Pore development in terrestrial shale reservoirs: the Permian Lucaogou Formation, Junggar Basin, northwestern China

Abstract

Pore structure is the key factor in determining the development potential of shale reservoirs with a need for more research into mechanisms of pore system development in terrestrial shales. In this study, the pore structure and control mechanisms of typical terrestrial shale reservoirs were described by investigating porosity and permeability under overburden pressure, mercury injection capillary pressure, N2 adsorption, rock pyrolysis analysis, geochemistry and scanning electron microscopy.
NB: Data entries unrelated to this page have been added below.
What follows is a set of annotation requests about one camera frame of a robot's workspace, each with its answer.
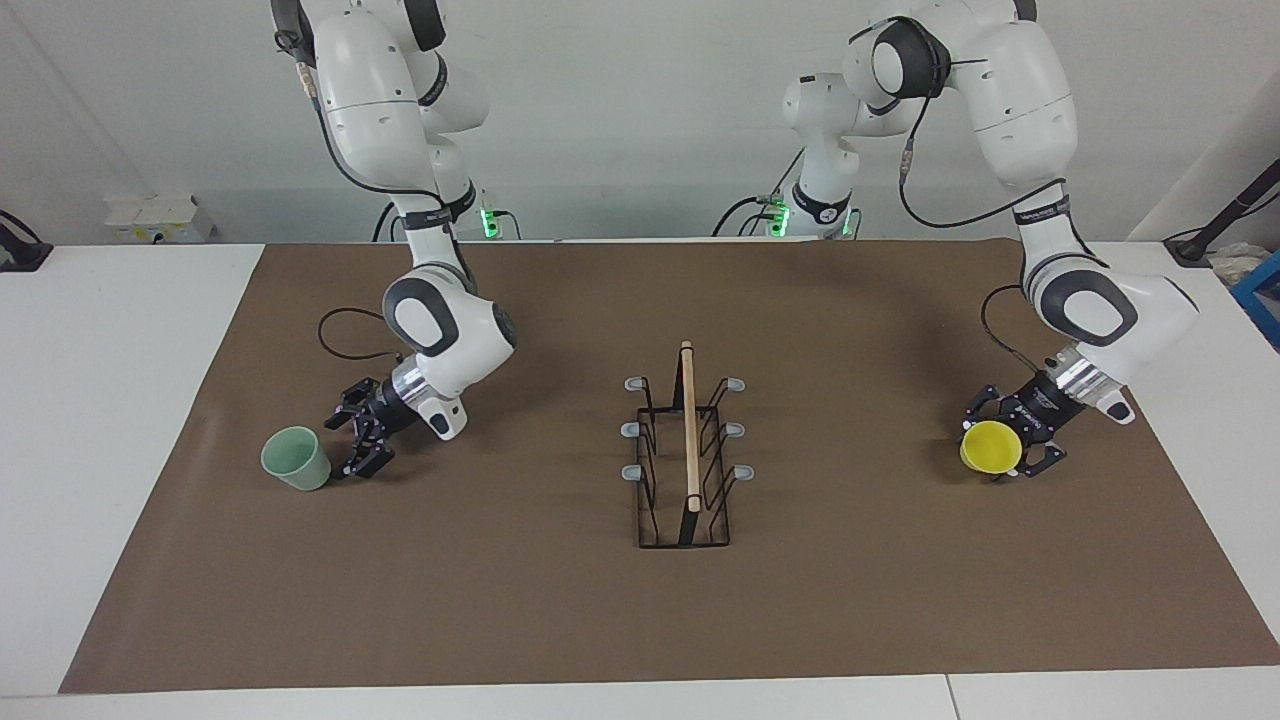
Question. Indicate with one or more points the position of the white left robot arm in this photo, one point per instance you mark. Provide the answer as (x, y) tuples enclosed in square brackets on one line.
[(1020, 90)]

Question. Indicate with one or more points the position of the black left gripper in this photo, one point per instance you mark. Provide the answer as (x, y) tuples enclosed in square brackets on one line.
[(1045, 408)]

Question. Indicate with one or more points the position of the black clamp mount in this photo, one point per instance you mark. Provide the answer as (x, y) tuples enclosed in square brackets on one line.
[(20, 255)]

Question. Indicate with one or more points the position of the white power strip box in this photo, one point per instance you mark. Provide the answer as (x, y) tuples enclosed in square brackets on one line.
[(160, 220)]

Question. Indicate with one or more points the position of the brown table mat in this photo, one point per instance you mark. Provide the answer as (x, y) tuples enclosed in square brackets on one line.
[(500, 580)]

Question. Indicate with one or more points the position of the pale green plastic cup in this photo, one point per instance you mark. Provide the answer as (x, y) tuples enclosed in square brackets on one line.
[(300, 465)]

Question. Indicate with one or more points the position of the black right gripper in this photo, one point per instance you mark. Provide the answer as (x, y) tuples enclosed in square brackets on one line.
[(388, 408)]

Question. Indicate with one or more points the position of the blue box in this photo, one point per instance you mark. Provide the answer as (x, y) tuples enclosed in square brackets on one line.
[(1262, 300)]

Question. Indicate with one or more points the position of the crumpled white plastic bag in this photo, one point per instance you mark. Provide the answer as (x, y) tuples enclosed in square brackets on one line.
[(1240, 265)]

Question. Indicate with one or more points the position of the black stand with pole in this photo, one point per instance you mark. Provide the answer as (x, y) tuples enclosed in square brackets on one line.
[(1225, 215)]

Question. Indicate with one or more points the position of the yellow plastic cup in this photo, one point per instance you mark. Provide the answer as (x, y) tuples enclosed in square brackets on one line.
[(990, 448)]

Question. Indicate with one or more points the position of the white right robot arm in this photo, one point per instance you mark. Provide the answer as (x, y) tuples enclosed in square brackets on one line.
[(370, 100)]
The results show that: (1) the main pore types in the upper section are quartz and clay intergranular pores, whereas those in the lower section are ferroan dolomite, plagioclase and quartz intergranular pores; (2) clay minerals control the intra-layer pore structure, and quartz minerals control the interlayer pore structure in the upper section, whereas ferroan dolomite provides the largest micron-scale pore size in the lower section; and (3) the micropores of samples with low organic matter content peak at the low maturation stage, whereas the micropores of samples with high organic matter content show an increasing trend from immature to mature stages. The influence of mineral composition and thermal maturity on the development of pore systems in shale reservoirs is an important indicator for future exploration in terrestrial shales. Key points Factors influencing pore type of a typical terrestrial shale reservoir in the Permian Lucaogou Formation of the Jimsar Depression are inorganic minerals (quartz, ferroan dolomite and clays) and organic matter. Thermal maturity, which controls the development of organic nanopores, peaks at the beginning of the oil window. The pore system in terrestrial shale reservoirs comprises inorganic minerals that control primarily porosity and mature organic matter that control secondary porosity formed during late diagenesis.